Parentheses () are used to capture groups.

text = "My email is user@example.com"
match = re.search("([a-z0-9._]+)@([a-z]+)\.([a-z]+)", text)

print(match.group(0))
print(match.group(1))
print(match.groups())

8️⃣ Non-Capturing Groups

re.search("(?:Mr|Mrs|Ms)\\.\\s[A-Z][a-z]+", "Mr. Smith")

9️⃣ Quantifiers (Greedy vs Lazy)

Regex is greedy by default. Use ? for lazy matching.

text = "content"

print(re.search("<.*>", text).group())
print(re.search("<.*?>", text).group())

🔟 Alternation (OR)

print(re.findall("cat|dog", "cat dog tiger cat"))

1️⃣1️⃣ Lookahead & Lookbehind (Advanced)

Positive Lookahead

re.search("Python(?= Developer)", "Python Developer")

Negative Lookahead

re.search("Python(?! Developer)", "Python Engineer")

Lookbehind

re.search("(?<=₹)\d+", "Price ₹500")

1️⃣2️⃣ re.sub() — Replacing Text

text = "My number is 9876543210"
masked = re.sub("\d", "*", text)
print(masked)

1️⃣3️⃣ re.split()

text = "one,two;three four"
print(re.split("[,; ]", text))

1️⃣4️⃣ Flags / Modifiers

  • re.I → ignore case
  • re.M → multiline
  • re.S → dot matches newline
  • re.X → verbose regex
re.search("python", "Python", re.I)

1️⃣5️⃣ Compiled Regular Expressions

Compiling regex improves performance when reused.

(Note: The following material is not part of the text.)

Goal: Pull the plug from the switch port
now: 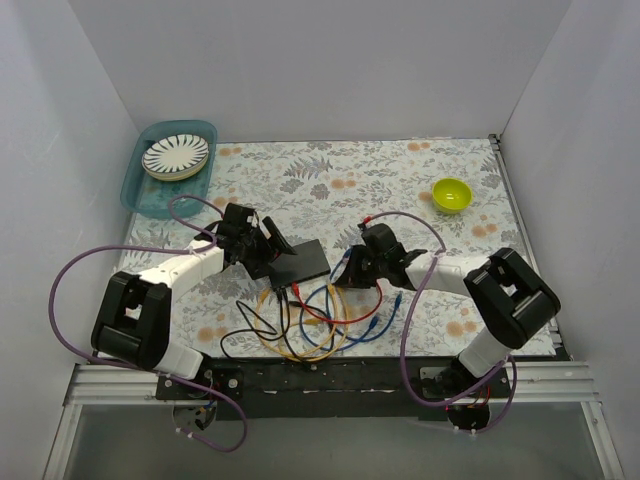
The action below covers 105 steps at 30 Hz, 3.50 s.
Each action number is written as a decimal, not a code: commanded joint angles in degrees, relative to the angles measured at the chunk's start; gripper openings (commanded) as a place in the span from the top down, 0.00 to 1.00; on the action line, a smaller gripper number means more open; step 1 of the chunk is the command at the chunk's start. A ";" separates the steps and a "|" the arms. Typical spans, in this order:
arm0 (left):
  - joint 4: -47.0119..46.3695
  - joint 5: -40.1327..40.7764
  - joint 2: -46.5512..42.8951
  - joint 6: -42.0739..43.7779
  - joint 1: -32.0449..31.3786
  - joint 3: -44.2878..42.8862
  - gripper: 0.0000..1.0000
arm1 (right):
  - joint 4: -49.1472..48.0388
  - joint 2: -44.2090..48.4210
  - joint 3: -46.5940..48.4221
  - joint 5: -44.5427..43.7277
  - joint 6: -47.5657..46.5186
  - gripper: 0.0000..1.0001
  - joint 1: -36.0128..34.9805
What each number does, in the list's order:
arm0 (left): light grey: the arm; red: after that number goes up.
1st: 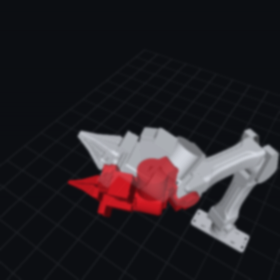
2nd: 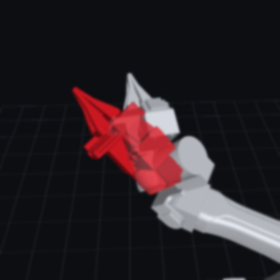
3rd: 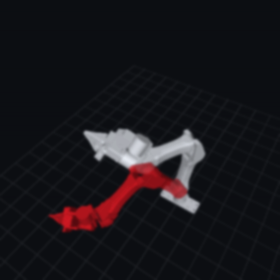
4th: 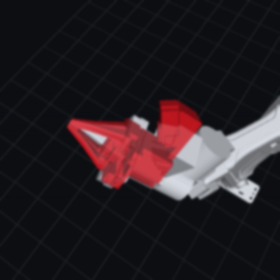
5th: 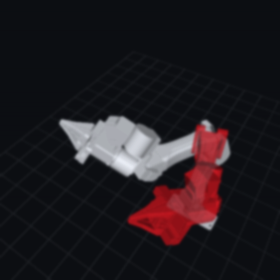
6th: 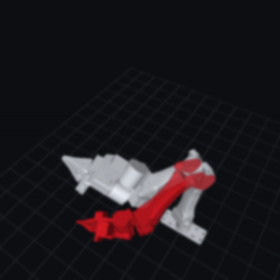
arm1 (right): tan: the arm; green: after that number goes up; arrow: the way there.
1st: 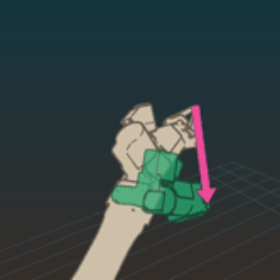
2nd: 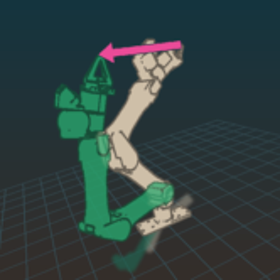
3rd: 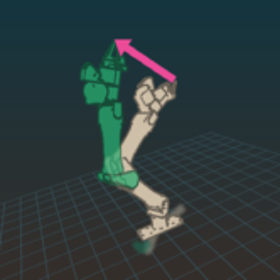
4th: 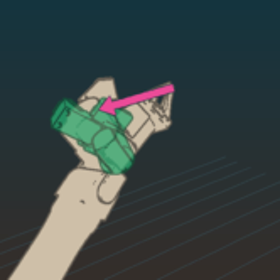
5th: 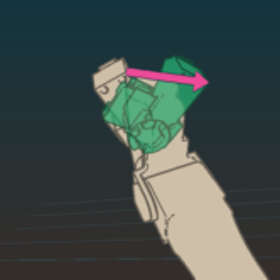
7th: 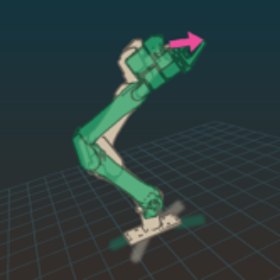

pattern = re.compile(r"\d+")
print(pattern.findall("ID 123 and 456"))

1️⃣6️⃣ Common Validation Examples

📧 Email Validation

email_pattern = r"^[a-z0-9._%+-]+@[a-z0-9.-]+\.[a-z]{2,}$"
print(bool(re.match(email_pattern, "user@example.com")))

📱 Mobile Number

phone_pattern = r"^[6-9]\d{9}$"
print(bool(re.match(phone_pattern, "9876543210")))

🔐 Password Validation

password_pattern = r"^(?=.*[A-Z])(?=.*\d)(?=.*[@$!%*?&]).{8,}$"

1️⃣7️⃣ Regex for File Parsing

log = "ERROR 2024-01-01 Server failed"
match = re.search(r"\d{4}-\d{2}-\d{2}", log)
print(match.group())

1️⃣8️⃣ Common Mistakes

  • Forgetting raw strings (r"")
  • Using greedy patterns accidentally
  • Overusing regex instead of simple string methods
  • Complex unreadable patterns

1️⃣9️⃣ Best Practices

  • Use raw strings for regex
  • Keep patterns readable
  • Comment complex expressions
  • Prefer compiled regex for reuse
  • Test patterns with sample data
Regex is powerful but dangerous when overused. Use it when pattern matching is required — otherwise prefer normal string methods.